• [Problem to work on]: Whenever a line below includes the string "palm", show it.

::::

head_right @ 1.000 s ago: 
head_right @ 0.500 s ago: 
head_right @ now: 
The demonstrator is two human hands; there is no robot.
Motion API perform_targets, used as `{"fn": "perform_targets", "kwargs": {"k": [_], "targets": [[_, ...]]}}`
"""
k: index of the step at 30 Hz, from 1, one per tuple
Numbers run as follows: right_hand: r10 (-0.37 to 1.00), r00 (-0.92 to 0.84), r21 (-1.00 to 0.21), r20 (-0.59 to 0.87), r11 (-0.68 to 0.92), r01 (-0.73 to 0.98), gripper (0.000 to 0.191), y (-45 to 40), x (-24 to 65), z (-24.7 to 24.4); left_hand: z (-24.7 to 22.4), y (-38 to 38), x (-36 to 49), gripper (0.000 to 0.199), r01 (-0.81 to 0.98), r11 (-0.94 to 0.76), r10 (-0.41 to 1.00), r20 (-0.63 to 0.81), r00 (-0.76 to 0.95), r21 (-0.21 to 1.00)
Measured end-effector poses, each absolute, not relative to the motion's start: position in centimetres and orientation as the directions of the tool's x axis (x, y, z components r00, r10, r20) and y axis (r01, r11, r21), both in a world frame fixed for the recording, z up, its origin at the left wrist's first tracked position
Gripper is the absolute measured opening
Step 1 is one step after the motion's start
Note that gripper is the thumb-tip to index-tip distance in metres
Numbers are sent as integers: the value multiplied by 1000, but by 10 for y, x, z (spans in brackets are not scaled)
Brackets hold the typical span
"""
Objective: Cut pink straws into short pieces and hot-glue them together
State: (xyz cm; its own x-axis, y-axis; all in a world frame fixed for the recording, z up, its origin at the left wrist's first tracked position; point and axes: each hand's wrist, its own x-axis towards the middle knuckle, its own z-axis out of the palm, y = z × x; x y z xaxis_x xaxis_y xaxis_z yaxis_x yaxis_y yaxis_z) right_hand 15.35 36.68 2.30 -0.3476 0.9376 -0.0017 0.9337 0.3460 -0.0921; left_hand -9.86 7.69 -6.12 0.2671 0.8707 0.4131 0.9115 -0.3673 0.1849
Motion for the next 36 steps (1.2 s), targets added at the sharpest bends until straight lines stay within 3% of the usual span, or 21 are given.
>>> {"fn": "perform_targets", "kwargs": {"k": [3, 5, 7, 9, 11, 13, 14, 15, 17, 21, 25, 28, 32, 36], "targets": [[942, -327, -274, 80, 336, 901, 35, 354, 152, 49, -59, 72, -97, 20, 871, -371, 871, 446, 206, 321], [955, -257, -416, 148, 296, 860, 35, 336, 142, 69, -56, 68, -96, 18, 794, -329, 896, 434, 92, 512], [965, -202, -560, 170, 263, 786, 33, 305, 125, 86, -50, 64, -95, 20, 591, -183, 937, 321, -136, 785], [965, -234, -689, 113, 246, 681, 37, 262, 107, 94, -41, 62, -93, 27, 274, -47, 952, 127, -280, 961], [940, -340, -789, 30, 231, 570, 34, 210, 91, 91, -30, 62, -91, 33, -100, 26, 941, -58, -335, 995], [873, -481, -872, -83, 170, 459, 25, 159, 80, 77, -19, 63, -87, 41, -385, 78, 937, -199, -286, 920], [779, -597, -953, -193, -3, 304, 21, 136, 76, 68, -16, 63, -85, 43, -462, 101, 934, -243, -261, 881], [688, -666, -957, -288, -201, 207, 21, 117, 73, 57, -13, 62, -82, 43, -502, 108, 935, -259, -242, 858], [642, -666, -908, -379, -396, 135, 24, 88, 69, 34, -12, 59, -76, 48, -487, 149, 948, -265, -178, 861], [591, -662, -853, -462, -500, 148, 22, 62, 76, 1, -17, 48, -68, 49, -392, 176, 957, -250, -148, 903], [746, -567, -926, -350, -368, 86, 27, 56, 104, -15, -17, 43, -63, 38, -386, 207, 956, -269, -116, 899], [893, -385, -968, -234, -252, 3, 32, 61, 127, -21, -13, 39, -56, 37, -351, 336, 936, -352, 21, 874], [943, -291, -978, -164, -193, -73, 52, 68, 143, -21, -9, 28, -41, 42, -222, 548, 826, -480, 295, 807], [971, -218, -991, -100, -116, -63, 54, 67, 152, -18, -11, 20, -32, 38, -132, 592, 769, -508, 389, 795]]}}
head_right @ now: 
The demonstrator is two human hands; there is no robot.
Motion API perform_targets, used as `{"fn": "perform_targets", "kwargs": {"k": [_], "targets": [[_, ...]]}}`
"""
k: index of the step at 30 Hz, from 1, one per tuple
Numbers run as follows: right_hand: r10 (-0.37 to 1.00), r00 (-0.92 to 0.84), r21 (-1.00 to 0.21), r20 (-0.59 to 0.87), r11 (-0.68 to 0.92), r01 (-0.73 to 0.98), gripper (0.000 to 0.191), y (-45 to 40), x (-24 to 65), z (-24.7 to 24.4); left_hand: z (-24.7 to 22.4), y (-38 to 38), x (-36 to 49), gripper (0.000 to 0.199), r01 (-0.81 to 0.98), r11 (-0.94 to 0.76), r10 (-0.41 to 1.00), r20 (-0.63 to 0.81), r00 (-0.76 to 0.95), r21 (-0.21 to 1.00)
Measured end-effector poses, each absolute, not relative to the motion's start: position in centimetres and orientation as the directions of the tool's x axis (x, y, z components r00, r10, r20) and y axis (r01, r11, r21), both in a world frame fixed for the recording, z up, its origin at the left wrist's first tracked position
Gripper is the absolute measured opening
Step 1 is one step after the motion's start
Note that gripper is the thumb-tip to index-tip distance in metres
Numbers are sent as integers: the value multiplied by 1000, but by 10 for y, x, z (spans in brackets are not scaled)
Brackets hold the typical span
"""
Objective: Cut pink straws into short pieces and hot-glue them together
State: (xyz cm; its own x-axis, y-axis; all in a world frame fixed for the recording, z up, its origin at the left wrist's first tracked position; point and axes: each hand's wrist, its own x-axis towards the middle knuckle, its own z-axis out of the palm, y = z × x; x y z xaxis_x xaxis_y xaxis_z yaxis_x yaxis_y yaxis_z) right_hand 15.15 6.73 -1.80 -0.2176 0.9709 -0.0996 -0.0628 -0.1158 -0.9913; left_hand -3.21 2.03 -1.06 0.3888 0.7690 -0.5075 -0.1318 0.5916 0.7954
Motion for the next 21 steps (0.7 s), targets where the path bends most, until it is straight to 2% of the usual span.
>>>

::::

• [Solved exercise]:
State: (xyz cm; its own x-axis, y-axis; all in a world frame fixed for the recording, z up, its origin at the left wrist's first tracked position; point and axes: each hand's wrist, its own x-axis towards the middle knuckle, its own z-axis out of the palm, y = z × x; x y z xaxis_x xaxis_y xaxis_z yaxis_x yaxis_y yaxis_z) right_hand 15.35 36.68 2.30 -0.3476 0.9376 -0.0017 0.9337 0.3460 -0.0921; left_hand -9.86 7.69 -6.12 0.2671 0.8707 0.4131 0.9115 -0.3673 0.1849
State: (xyz cm; its own x-axis, y-axis; all in a world frame fixed for the recording, z up, its origin at the left wrist's first tracked position; point and axes: each hand's wrist, its own x-axis towards the middle knuckle, its own z-axis out of the palm, y = z × x; x y z xaxis_x xaxis_y xaxis_z yaxis_x yaxis_y yaxis_z) right_hand 15.15 6.73 -1.80 -0.2176 0.9709 -0.0996 -0.0628 -0.1158 -0.9913; left_hand -3.21 2.03 -1.06 0.3888 0.7690 -0.5075 -0.1318 0.5916 0.7954

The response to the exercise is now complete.